Un Boeing d’Ethiopian Airlines s’est écrasé au large du Liban lundi dans la nuit, peu après son décollage de l’aéroport international de Beyrouth. Il transportait 90 personnes. Les secours ont retrouvé 21 corps. Le président libanais, Michel Souleïmane, a déclaré qu’il écartait pour l’instant la thèse de l’attentat.

Les opérations de recherche se poursuivaient ce lundi en Méditerranée, où un avion d’Ethiopian Airlines avec 90 personnes à bord s’est abîmé au milieu de la nuit. L’avion, un Boeing 737-800 a décollé de l’aéroport International Rafic Hariri de Beyrouth à 00h37 (GMT) pour Addis-Abeba. Mais il a disparu des écrans radars cinq minutes après son départ, et s’est abîmé. Le ministre libanais des transports, Ghazi al Aridi, qui s’est rendu à l’aéroport peu après le crash, a indiqué qu’il y avait à bord de l’appareil 83 passagers, et sept membres d’équipage. Cinquante-quatre passagers sont de nationalité libanaise et 22 sont Ethiopiens. Les autres sont canadiens, syriens, irakiens, russes ou britanniques. Marla Pietton, l’épouse de l’ambassadeur de France au Liban, Denis Pietton, était du voyage, selon la mission diplomatique.

Selon les autorités libanaises, l’épave de l’appareil a été repérée à trois kilomètres et demi au large du village côtier de Na’ameh, situé à 10 km au sud de Beyrouth. Lundi les secours ont réussi à repêcher 21 corps dans la zone du crash, tandis que la marine libanaise poursuivait les recherches. Elle est appuyée en cela par la Force intérimaire des Nations unies au Liban (Finul), qui a envoyé deux navires et deux hélicoptères. La Grande Bretagne et Chypre ont également envoyé chacun un hélicoptère.

Recherche d’éventuels survivants

Le gouvernement Libanais ne désespère pas de retrouver des survivants. « C’est un drame douloureux, un événement tragique. Nous ne ménageons pas nos efforts pour tenter de retrouver des rescapés. Nous adressons toute notre sympathie aux familles de ceux qui se trouvaient à bord de l’avion », a indiqué le président libanais, Michel Souleïmane. « Les équipes hospitalières et médicales doivent se tenir prêtes, aussi bien que ceux qui sont chargés de tenir les familles informées », a-t-il ajouté.

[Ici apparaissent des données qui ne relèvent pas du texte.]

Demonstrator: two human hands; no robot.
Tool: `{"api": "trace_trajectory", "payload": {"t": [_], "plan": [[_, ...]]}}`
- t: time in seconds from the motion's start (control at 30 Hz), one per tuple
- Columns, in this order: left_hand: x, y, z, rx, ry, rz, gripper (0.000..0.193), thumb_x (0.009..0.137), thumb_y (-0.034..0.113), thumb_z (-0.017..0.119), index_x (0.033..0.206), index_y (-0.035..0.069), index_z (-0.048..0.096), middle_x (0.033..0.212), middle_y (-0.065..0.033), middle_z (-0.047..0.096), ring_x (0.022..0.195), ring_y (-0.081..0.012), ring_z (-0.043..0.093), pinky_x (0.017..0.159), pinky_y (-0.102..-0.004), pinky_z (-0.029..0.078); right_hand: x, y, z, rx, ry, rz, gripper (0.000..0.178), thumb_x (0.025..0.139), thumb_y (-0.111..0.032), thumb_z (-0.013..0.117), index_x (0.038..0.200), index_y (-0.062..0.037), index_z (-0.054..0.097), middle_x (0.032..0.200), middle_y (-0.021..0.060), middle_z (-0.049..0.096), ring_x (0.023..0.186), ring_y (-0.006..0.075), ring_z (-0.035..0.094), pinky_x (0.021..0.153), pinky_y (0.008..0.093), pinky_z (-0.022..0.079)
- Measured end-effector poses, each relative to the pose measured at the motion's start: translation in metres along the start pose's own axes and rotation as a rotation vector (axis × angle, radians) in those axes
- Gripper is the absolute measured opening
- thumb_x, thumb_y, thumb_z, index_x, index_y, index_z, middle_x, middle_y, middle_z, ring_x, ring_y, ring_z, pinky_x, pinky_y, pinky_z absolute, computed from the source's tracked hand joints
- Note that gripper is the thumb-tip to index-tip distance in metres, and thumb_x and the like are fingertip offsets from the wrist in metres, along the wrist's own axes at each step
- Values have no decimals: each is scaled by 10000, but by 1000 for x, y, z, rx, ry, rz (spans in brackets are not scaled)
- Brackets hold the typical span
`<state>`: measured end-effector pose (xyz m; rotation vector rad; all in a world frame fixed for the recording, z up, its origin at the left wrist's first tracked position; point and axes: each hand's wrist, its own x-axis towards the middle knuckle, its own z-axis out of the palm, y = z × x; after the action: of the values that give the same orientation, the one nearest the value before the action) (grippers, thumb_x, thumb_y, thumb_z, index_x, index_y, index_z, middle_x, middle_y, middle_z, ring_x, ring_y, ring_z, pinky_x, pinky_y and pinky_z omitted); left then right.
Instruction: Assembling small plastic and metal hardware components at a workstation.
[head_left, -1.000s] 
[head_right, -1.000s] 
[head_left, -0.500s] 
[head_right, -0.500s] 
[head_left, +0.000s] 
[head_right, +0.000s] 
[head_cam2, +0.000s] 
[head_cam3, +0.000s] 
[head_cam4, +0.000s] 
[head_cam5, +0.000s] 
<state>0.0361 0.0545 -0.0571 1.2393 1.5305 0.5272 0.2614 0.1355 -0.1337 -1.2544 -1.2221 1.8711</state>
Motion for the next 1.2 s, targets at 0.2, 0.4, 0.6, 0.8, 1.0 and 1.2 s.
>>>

Pour l’heure, le président privilégie la thèse de l’accident dû à de mauvaises conditions météorologiques, par rapport à celle d’un sabotage. L’appareil a décollé par temps orageux, et il pleuvait abondamment sur la capitale libanaise. « A cette heure, un sabotage paraît improbable. L’enquête déterminera la cause » de l’accident, a indiqué Michel Souleïmane. Il a aussi décrété un jour de deuil.

Acteur majeur du transport aérien en Afrique, Ethiopian Airlines avait annoncé vendredi avoir commandé dix Boeing 737-800 de nouvelle génération pour un montant de 767 millions de dollars. Elle venait également d’étendre son réseau en Asie.